Task item ->
Your copy of the data should match it exactly, leaving out only the pictures.

——

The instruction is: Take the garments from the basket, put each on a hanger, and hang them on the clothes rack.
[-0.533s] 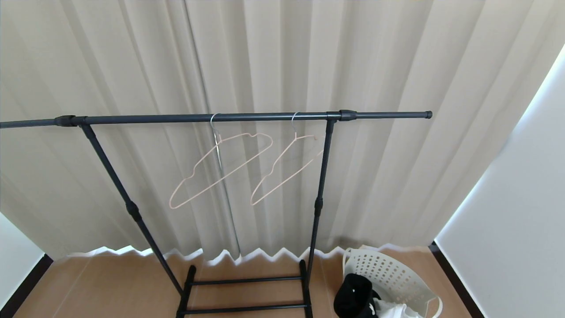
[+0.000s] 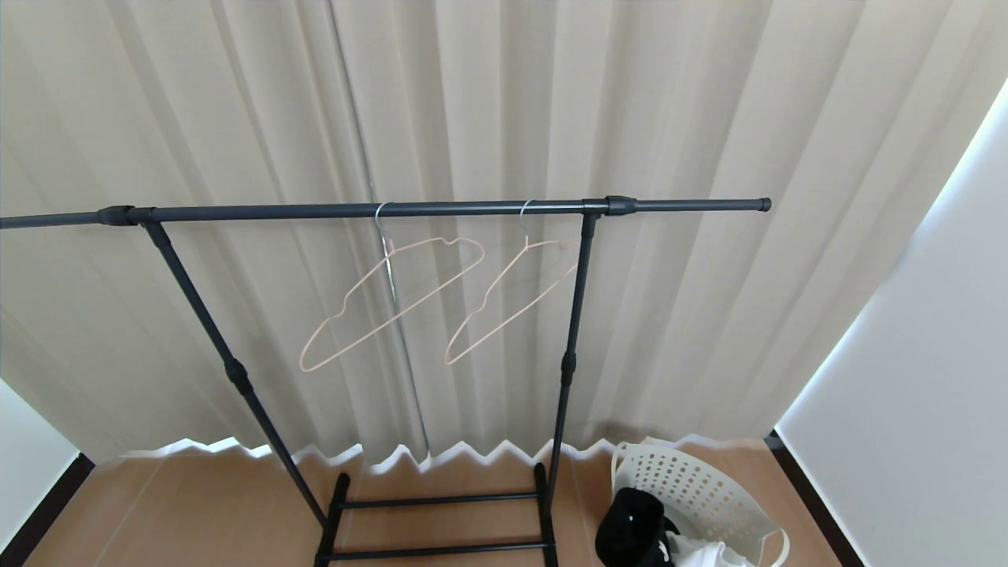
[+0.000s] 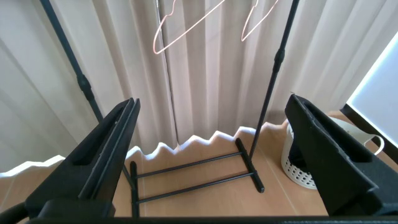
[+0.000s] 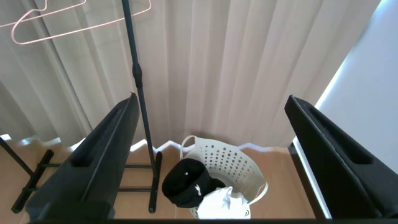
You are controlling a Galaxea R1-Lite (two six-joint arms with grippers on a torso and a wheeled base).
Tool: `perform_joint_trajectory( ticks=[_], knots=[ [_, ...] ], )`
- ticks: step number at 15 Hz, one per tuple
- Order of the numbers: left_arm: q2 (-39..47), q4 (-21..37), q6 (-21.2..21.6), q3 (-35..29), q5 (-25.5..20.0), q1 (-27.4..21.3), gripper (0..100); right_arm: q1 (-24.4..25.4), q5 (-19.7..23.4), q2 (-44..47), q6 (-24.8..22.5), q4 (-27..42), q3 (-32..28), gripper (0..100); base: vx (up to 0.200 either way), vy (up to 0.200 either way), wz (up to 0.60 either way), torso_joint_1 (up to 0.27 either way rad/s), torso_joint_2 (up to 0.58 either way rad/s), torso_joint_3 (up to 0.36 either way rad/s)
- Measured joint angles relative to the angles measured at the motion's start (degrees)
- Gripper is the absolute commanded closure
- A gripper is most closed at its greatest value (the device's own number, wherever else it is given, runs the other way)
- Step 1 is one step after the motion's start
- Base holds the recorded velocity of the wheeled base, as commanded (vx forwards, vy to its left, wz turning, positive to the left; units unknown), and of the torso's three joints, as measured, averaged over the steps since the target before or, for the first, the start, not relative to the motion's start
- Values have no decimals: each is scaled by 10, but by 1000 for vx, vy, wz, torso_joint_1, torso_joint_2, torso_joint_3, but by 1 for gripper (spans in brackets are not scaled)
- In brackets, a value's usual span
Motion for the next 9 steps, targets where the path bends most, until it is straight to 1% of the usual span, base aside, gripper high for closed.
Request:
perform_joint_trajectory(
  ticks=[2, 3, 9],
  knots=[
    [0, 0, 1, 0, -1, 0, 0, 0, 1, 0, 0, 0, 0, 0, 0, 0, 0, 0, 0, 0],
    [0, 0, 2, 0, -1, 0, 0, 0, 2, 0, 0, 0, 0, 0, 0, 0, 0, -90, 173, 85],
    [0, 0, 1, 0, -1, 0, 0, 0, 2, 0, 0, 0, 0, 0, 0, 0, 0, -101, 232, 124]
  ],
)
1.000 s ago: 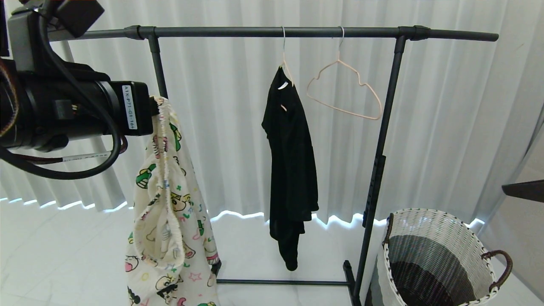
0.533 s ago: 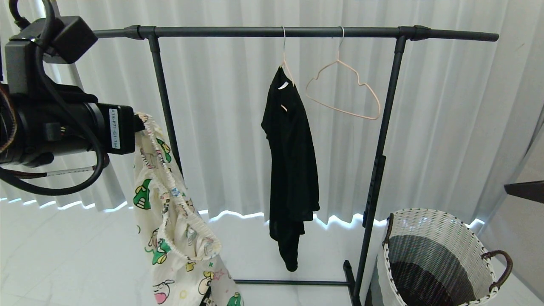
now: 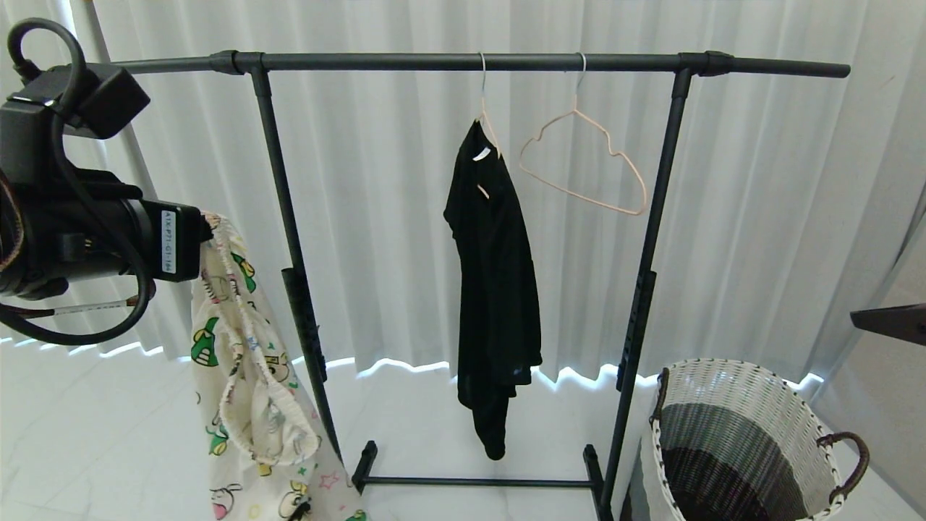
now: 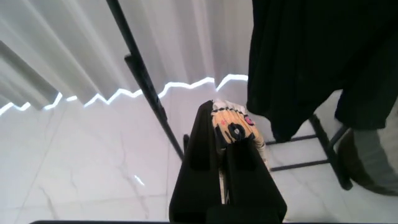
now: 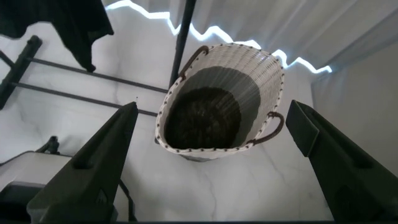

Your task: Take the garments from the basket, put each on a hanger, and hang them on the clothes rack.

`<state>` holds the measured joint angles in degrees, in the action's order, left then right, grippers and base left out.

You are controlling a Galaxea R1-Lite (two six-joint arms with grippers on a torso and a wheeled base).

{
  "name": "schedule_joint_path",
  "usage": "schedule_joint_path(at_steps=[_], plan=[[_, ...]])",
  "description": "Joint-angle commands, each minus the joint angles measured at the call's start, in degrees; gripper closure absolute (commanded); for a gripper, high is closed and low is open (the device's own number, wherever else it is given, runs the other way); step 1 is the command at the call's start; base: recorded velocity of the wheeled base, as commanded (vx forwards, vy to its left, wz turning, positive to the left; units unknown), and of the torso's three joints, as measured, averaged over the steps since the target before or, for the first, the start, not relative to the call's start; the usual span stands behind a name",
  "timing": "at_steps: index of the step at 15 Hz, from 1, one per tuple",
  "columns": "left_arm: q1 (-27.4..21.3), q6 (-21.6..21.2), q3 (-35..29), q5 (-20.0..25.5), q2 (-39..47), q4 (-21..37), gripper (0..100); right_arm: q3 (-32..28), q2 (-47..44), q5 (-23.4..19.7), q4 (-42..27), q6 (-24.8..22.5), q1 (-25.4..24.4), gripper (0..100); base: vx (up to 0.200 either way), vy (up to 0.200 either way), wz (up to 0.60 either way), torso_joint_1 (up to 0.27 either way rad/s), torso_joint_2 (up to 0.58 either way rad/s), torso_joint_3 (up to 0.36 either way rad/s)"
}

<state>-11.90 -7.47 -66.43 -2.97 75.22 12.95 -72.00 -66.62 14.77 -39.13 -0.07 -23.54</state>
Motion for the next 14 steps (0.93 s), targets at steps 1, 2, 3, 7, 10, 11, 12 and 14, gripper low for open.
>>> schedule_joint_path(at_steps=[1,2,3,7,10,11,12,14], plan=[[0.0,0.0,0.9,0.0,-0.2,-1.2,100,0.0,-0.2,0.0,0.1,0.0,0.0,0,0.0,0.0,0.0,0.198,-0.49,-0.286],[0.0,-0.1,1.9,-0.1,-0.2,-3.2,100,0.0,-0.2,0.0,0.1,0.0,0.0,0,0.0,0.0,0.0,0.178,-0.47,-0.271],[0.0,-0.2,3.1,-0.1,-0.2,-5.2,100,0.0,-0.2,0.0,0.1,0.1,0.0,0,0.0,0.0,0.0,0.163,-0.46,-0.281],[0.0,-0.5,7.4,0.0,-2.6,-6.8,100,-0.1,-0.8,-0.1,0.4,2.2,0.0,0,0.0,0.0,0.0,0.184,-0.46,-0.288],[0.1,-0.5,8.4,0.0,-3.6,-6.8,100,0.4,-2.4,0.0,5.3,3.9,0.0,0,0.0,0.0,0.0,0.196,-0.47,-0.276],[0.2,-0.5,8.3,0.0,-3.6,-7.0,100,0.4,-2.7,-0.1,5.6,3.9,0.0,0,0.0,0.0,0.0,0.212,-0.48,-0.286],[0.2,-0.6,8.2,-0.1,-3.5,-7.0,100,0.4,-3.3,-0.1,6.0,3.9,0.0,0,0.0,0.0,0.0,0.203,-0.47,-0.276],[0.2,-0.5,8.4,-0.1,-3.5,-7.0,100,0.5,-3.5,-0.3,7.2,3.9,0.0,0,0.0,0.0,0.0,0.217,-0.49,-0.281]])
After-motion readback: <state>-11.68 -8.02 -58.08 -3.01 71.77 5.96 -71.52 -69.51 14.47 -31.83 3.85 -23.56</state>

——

Exercise answer ->
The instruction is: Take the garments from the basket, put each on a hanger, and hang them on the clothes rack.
[-0.533s] 
[+0.000s] 
[+0.000s] 
[+0.000s] 
You are controlling a Galaxea R1-Lite (two six-joint arms with grippers on a torso and a wheeled base).
Tool: `perform_joint_trajectory( ticks=[_], knots=[ [_, ...] ], )`
- ticks: step number at 15 Hz, one per tuple
- Order of the numbers: left_arm: q2 (-39..47), q4 (-21..37), q6 (-21.2..21.6), q3 (-35..29), q5 (-25.5..20.0), q1 (-27.4..21.3), gripper (0..100); right_arm: q1 (-24.4..25.4), q5 (-19.7..23.4), q2 (-44..47), q6 (-24.8..22.5), q4 (-27..42), q3 (-32..28), gripper (0..100); base: vx (up to 0.200 either way), vy (up to 0.200 either way), wz (up to 0.60 either way), torso_joint_1 (up to 0.27 either way rad/s), torso_joint_2 (up to 0.58 either way rad/s), torso_joint_3 (up to 0.36 either way rad/s)
- Measured joint angles relative to the angles measured at the motion's start (degrees)
- Gripper is the absolute commanded closure
- A gripper is most closed at its greatest value (the device's own number, wherever else it is given, runs the other way)
- Step 1 is one step after the motion's start
- Base holds the recorded velocity of the wheeled base, as commanded (vx forwards, vy to its left, wz turning, positive to the left; units unknown), and of the torso's three joints, as measured, averaged over the steps since the target before or, for the first, the start, not relative to the motion's start
- Values have no decimals: each is scaled by 10, but by 1000 for vx, vy, wz, torso_joint_1, torso_joint_2, torso_joint_3, but by 1 for gripper (spans in brackets are not scaled)
- In brackets, a value's usual span
Motion for the next 9 steps, targets where the path bends most, until it is straight to 1% of the usual span, base aside, gripper high for closed.
Request:
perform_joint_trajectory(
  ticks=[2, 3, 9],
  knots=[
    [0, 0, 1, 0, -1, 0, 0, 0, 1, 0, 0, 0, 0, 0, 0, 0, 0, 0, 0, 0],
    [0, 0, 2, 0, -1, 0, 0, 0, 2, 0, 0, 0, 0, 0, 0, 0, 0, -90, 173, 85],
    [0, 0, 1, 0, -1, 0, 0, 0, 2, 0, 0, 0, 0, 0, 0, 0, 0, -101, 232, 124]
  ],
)
1.000 s ago: 
0.533 s ago: 
now: 
now: 
now: 

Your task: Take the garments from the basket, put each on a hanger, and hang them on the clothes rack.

`<state>` holds the measured joint angles in degrees, in the action's order, left then right, grippers and base left out.

You are controlling a Galaxea R1-Lite (two six-joint arms with grippers on a torso and a wheeled base).

{
  "name": "schedule_joint_path",
  "usage": "schedule_joint_path(at_steps=[_], plan=[[_, ...]])",
  "description": "Joint-angle commands, each minus the joint angles measured at the call's start, in degrees; gripper closure absolute (commanded); for a gripper, high is closed and low is open (the device's own number, wherever else it is given, runs the other way); step 1 is the command at the call's start; base: recorded velocity of the wheeled base, as commanded (vx forwards, vy to its left, wz turning, positive to the left; units unknown), and of the torso's three joints, as measured, averaged over the steps since the target before or, for the first, the start, not relative to the call's start; the usual span stands behind a name",
  "timing": "at_steps: index of the step at 15 Hz, from 1, one per tuple",
  "columns": "left_arm: q1 (-27.4..21.3), q6 (-21.6..21.2), q3 (-35..29), q5 (-20.0..25.5), q2 (-39..47), q4 (-21..37), gripper (0..100); right_arm: q3 (-32..28), q2 (-47..44), q5 (-23.4..19.7), q4 (-42..27), q6 (-24.8..22.5), q1 (-25.4..24.4), gripper (0..100); base: vx (up to 0.200 either way), vy (up to 0.200 either way), wz (up to 0.60 either way), torso_joint_1 (up to 0.27 either way rad/s), torso_joint_2 (up to 0.58 either way rad/s), torso_joint_3 (up to 0.36 either way rad/s)"
}

<state>-11.90 -7.47 -66.43 -2.97 75.22 12.95 -72.00 -66.62 14.77 -39.13 -0.07 -23.54</state>
Motion for the next 14 steps (0.93 s), targets at steps 1, 2, 3, 7, 10, 11, 12 and 14, gripper low for open.
>>> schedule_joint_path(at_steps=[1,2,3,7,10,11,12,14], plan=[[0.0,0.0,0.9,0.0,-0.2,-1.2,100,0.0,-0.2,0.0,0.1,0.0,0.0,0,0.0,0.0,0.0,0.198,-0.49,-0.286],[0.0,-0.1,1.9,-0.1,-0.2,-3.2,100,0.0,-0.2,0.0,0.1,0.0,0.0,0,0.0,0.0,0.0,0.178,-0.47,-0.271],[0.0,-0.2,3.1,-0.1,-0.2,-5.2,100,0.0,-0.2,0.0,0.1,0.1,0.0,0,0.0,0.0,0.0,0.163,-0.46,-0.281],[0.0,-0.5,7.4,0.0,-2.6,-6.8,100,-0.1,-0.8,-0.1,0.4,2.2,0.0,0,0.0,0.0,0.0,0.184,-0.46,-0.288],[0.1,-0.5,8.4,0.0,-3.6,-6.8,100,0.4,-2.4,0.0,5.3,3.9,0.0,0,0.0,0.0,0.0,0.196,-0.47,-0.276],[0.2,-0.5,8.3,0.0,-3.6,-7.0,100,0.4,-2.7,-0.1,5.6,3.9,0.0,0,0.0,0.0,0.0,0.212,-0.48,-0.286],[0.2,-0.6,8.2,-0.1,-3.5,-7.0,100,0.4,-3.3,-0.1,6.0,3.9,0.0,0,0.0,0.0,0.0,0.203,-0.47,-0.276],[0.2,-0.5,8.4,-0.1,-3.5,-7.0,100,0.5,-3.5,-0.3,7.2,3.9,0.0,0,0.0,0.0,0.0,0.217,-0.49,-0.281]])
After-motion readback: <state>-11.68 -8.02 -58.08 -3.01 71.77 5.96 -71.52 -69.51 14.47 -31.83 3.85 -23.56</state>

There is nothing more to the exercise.